Yes. You can run an AMD SEV-SNP confidential VM and use Intel SGX enclaves within it (if the CPU supports both). This provides defense-in-depth: the VM-level TEE protects the whole application, and the enclave adds extra protection for sensitive functions.
Is Intel SGX a TEE or an enclave?
Intel SGX is an enclave technology. It protects small memory regions within a process, not entire VMs. AMD SEV and Intel TDX are TEEs because they protect entire virtual machines.
Do I need an HSM if I’m using a TEE?
Not always. TEEs can handle many use cases without an HSM. However, if you need:
- FIPS 140-2/3 certification (compliance requirement)
- Physical tamper resistance (protecting keys worth millions)
- Long-term key storage (keys that must survive server failures)
Then add an HSM for root key management while using the TEE for data processing.
Which is more secure: TEE or enclave?
Enclaves have a smaller Trusted Computing Base (only the enclave code), which theoretically makes them more secure. However, TEEs protect more data and are easier to deploy. For most use cases, both provide strong security. Use enclaves when you need maximum assurance and can afford the development effort.

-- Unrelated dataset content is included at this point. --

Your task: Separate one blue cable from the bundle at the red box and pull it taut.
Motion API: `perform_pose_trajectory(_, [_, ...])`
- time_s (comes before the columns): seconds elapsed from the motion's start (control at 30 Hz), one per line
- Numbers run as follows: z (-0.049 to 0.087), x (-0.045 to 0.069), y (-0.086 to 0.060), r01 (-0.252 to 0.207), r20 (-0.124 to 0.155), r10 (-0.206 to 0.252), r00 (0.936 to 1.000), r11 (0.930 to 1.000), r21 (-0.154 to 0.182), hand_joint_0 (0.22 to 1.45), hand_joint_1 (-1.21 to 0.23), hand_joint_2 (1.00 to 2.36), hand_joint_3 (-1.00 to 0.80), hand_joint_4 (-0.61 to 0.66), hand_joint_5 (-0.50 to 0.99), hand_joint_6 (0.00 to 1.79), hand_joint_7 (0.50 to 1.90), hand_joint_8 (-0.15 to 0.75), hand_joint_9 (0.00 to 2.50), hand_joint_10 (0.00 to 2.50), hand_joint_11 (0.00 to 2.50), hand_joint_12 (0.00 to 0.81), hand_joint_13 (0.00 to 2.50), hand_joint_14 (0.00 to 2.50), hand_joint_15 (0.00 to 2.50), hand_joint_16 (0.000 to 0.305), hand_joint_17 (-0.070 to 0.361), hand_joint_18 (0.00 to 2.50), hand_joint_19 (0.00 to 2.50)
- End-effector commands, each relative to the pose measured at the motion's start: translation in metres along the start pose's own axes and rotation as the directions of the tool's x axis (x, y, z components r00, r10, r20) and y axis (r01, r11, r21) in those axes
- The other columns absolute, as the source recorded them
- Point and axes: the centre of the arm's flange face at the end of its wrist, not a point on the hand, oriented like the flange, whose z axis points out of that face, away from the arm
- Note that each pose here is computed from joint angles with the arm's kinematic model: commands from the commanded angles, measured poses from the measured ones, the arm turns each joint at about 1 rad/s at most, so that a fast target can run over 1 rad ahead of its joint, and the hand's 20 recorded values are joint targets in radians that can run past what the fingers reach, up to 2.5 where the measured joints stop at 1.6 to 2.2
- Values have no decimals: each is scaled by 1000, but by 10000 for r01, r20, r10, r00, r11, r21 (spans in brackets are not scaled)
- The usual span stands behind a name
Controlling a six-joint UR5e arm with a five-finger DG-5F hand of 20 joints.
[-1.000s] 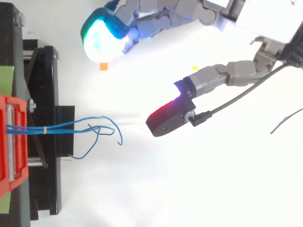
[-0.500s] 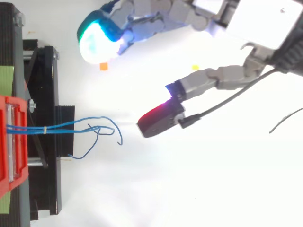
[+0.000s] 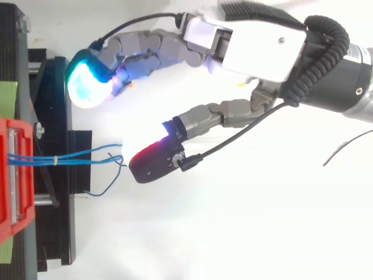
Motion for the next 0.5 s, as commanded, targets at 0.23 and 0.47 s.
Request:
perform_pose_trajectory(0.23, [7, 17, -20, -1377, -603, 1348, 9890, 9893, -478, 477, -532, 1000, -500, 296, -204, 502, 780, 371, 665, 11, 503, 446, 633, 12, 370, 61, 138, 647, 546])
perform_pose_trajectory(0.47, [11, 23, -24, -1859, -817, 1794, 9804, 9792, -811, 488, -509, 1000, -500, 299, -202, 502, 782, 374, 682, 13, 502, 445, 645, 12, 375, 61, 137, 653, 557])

Can HSMs protect data in use?
No. HSMs only protect cryptographic keys and perform cryptographic operations. They don’t protect data during general computation. For data in use protection, you need a TEE or enclave. HSMs complement TEEs/enclaves by securing the encryption keys used by those technologies.

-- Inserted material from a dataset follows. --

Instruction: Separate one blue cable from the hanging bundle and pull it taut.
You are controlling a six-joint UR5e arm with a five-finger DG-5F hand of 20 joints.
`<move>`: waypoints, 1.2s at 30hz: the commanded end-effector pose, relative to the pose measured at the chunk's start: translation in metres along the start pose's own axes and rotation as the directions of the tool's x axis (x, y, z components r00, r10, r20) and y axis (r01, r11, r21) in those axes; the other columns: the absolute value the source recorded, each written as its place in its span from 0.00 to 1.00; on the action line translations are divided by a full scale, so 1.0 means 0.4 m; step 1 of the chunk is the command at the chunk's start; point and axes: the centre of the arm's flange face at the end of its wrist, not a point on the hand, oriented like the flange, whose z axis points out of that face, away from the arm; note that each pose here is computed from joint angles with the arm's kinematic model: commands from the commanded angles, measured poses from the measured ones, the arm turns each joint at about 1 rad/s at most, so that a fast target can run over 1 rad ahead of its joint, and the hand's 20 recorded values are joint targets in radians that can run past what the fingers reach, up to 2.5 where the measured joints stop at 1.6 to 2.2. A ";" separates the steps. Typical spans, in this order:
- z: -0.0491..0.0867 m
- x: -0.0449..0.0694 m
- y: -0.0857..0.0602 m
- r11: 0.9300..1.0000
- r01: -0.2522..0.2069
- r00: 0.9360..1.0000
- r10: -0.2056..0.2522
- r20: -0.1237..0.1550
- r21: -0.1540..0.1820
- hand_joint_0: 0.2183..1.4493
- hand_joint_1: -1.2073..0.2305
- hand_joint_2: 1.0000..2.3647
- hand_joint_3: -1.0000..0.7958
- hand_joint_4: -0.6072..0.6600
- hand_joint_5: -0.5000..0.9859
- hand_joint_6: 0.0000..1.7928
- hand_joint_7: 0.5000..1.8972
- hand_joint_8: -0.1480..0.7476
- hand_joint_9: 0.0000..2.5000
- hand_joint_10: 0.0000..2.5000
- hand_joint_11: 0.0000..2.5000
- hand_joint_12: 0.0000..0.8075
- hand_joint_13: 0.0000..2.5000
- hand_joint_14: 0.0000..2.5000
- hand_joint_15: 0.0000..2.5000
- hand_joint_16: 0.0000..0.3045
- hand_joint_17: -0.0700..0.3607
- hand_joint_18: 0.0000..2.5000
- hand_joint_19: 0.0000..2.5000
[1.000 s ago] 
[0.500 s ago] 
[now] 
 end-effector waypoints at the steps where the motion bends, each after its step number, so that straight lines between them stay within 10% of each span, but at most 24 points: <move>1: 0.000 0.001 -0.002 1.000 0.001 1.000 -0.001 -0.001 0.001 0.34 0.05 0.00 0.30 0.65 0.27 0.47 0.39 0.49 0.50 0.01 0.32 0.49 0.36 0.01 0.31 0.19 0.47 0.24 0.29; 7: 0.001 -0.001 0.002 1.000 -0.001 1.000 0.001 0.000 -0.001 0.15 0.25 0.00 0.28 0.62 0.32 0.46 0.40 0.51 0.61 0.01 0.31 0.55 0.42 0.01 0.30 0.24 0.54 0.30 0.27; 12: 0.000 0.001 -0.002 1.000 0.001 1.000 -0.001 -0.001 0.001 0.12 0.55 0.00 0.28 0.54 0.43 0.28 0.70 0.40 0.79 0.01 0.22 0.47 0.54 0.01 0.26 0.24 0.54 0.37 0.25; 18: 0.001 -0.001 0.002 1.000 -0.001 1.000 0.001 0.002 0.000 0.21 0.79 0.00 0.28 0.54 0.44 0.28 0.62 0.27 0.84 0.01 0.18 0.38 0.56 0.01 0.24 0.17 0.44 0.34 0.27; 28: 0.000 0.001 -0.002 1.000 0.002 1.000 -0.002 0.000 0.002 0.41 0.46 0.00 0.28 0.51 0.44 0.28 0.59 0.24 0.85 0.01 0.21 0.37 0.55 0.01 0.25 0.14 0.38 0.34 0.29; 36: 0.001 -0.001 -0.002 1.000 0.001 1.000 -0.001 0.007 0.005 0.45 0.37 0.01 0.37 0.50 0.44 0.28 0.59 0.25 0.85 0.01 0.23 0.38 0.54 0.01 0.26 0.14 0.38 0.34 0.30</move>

What’s the difference between Intel SGX and ARM TrustZone?
Both are enclave technologies, but:
- Intel SGX: x86 CPUs, up to 256MB encrypted memory, for servers and PCs
- ARM TrustZone: ARM CPUs, variable memory (often smaller), for mobile and embedded devices
SGX is better for server-side secure enclaves; TrustZone is better for mobile/IoT use cases.
Are TEEs and enclaves vulnerable to side-channel attacks?
Potentially, yes. Academic research has shown side-channel attacks (Spectre, Meltdown, cache timing) against both TEEs and enclaves. However:
- Modern CPUs include mitigations (AMD SNP, Intel TDX have protections)
- Practical attacks are difficult and require proximity
- Risk is far lower than trusting administrators
Always use the latest CPU generations and keep firmware updated.
Conclusion
TEEs, Enclaves, and HSMs are complementary technologies:
- TEEs: Best for protecting entire applications and large datasets in the cloud
- Enclaves: Best for small, security-critical functions where you can minimize the Trusted Computing Base
- HSMs: Best for cryptographic key management and compliance
For maximum security, use them together in a layered architecture:
- HSM for root keys
- TEE for data and applications
- Enclave for the most sensitive operations
As hardware security evolves, these technologies will converge, making confidential computing easier and more powerful. The future of cloud computing is confidential by default—and TEEs, enclaves, and HSMs are the foundation.